Вспомнив салон Югорской, я смутился еще больше — княжна могла принять меня за одного из многочисленных поклонников Югорской. И не без основания: я едва не попал в их число.[34] Правда, я не успел влюбиться в Югорскую. Она привлекала какой-то холодной, демонической силой. Но это влечение возникало только в ее присутствии. Как только я перестал посещать ее салон, я сразу же забыл о ней. Напоминание о Югорской — собственно, не само напоминание, а то, что о ней заговорила княжна, — привело меня в сильное смущение. Мне показалось, что княжна заметила это. Она повернула свою чудесную головку к Бакунину и сказала:
— Извините, господин Бакунин, я отвлекла вас. Вы хотели расспросить меня?

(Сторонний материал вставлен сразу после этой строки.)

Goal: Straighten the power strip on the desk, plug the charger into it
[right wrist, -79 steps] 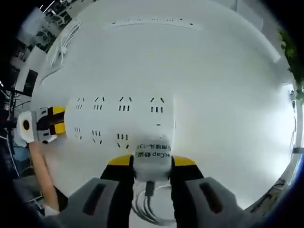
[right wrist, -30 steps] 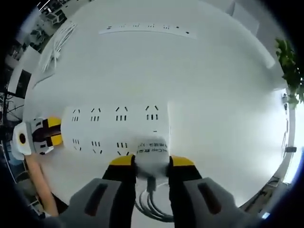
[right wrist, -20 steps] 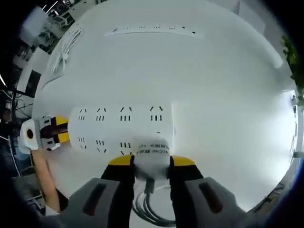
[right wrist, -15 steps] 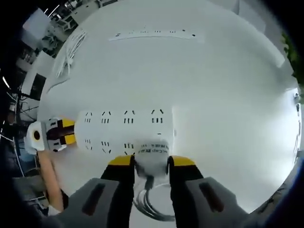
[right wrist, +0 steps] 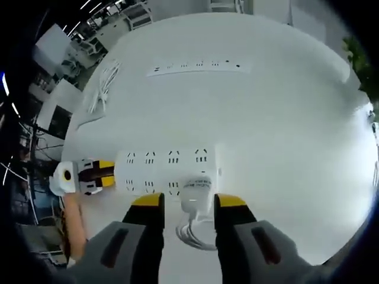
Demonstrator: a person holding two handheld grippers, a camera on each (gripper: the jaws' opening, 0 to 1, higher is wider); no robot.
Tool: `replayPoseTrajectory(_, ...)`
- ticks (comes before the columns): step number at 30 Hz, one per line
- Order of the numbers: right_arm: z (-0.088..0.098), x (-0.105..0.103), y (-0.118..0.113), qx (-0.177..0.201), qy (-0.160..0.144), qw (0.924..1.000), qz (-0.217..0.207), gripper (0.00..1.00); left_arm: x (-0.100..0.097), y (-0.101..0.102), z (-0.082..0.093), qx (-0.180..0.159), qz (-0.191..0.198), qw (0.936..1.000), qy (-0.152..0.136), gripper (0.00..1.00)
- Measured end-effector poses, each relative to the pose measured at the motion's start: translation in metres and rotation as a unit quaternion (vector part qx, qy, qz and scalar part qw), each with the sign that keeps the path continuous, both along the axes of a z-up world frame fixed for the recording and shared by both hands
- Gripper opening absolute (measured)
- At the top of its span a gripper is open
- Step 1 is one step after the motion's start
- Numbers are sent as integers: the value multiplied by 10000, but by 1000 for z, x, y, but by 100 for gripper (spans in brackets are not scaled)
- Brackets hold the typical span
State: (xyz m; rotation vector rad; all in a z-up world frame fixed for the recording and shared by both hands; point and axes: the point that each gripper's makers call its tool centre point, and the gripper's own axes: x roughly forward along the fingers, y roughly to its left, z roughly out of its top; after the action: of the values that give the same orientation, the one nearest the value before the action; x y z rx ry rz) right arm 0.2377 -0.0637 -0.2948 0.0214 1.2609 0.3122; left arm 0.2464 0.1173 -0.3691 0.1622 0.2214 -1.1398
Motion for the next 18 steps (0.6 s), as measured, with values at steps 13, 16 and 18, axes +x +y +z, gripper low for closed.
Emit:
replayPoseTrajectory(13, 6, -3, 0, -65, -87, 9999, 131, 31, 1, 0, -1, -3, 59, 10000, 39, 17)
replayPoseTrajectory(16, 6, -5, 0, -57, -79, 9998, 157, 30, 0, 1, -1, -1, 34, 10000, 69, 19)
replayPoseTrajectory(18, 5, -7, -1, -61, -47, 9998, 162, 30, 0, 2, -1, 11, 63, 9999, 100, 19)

Я взглянул на Бакунина и заметил, что он тоже как будто смущен.
— Да-да, конечно, — пробормотал он и продолжил, уже взяв себя в руки и скрывая смущение: — Я говорил, убийство князя… Мы должны найти убийцу. Скажите, вы не заметили ничего подозрительного или необычного накануне этой дуэли?
— Нет, господин Бакунин. Я редко виделась с отцом. Особенно последнее время. Он был занят государственными делами.
— Скажите, а в кругу ваших знакомых никто не интересовался делами вашего отца?
— Круг моих знакомых — это Вальтер Скотт, Александр Дюма и Майн Рид. И еще наши домашние. Да, я бываю у Югорской — мы с ней когда-то были очень близки. Поэты и художники из ее окружения тоже не интересуются государственными делами.
— Мне не приходилось посещать салон мадам Югорской, но я слышат о нем. Там ведь бывают не только поэты и художники.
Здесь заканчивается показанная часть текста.